■ EXERCISE:
In the entries below, the line with "If you would kindly draw the outline of the left" marks the start. Return it and every following line exactly, ending with the last.
* * * * *
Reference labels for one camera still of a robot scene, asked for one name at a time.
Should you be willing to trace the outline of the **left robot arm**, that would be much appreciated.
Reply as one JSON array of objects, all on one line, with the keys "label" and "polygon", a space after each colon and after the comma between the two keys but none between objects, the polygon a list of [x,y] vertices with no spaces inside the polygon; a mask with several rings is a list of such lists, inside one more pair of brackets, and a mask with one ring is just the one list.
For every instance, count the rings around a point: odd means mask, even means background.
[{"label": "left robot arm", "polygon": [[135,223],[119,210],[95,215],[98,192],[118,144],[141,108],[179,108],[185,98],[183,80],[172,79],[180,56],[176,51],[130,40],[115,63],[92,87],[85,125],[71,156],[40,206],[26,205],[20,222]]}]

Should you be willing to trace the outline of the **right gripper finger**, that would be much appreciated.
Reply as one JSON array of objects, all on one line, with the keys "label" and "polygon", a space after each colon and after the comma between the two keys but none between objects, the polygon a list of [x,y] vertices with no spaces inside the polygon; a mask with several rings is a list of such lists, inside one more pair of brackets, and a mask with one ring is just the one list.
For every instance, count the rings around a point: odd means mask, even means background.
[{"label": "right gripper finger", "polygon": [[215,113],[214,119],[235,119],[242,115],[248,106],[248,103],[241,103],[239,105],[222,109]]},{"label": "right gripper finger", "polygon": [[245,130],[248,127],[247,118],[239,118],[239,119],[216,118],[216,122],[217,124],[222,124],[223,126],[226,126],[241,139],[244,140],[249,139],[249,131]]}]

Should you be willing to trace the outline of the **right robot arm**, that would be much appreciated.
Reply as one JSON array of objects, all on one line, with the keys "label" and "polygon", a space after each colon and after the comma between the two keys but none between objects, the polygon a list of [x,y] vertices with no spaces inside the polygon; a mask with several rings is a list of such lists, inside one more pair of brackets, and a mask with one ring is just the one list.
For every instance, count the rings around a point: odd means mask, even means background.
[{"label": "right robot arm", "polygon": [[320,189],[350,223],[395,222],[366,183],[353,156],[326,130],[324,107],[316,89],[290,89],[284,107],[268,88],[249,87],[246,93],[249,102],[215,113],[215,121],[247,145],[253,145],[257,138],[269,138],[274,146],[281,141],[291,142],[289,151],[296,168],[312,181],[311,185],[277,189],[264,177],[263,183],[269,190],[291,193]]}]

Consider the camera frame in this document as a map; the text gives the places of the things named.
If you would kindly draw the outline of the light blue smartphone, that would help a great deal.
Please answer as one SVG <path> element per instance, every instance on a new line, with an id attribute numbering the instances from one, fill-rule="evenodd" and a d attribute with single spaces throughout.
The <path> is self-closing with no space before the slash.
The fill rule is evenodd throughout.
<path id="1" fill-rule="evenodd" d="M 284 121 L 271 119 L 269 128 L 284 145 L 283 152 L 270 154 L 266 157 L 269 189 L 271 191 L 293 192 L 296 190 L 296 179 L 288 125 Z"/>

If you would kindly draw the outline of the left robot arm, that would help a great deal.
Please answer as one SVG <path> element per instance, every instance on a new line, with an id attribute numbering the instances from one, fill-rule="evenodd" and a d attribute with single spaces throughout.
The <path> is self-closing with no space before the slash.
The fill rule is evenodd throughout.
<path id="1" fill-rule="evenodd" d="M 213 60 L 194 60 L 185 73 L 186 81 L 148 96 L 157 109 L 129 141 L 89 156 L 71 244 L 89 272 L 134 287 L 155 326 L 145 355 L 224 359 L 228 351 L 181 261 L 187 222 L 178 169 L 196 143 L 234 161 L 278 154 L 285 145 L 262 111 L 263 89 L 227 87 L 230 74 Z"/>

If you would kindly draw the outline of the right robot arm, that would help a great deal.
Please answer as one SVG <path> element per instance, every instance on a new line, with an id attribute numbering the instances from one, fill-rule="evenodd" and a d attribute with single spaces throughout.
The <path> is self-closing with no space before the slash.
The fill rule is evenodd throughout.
* * * * *
■ SOLUTION TO THE PROBLEM:
If you would kindly draw the outline of the left robot arm, that would help a great deal.
Please answer as one SVG <path> element per instance, every instance on a new line, with an id attribute numbering the instances from one, fill-rule="evenodd" and a d attribute with single spaces throughout.
The <path> is self-closing with no space before the slash.
The fill rule is evenodd throughout.
<path id="1" fill-rule="evenodd" d="M 213 60 L 194 60 L 185 73 L 186 81 L 148 96 L 157 109 L 129 141 L 89 156 L 71 244 L 89 272 L 134 287 L 155 326 L 145 355 L 224 359 L 228 351 L 181 261 L 187 222 L 178 169 L 196 143 L 234 161 L 278 154 L 285 145 L 262 111 L 263 89 L 227 87 L 230 74 Z"/>

If you would kindly draw the outline of the right robot arm, that would help a great deal.
Please answer as one SVG <path> element per instance, every instance on a new line, with an id attribute numbering the instances from one, fill-rule="evenodd" and a d attribute with single spaces throughout.
The <path> is self-closing with no space before the slash.
The fill rule is evenodd throughout.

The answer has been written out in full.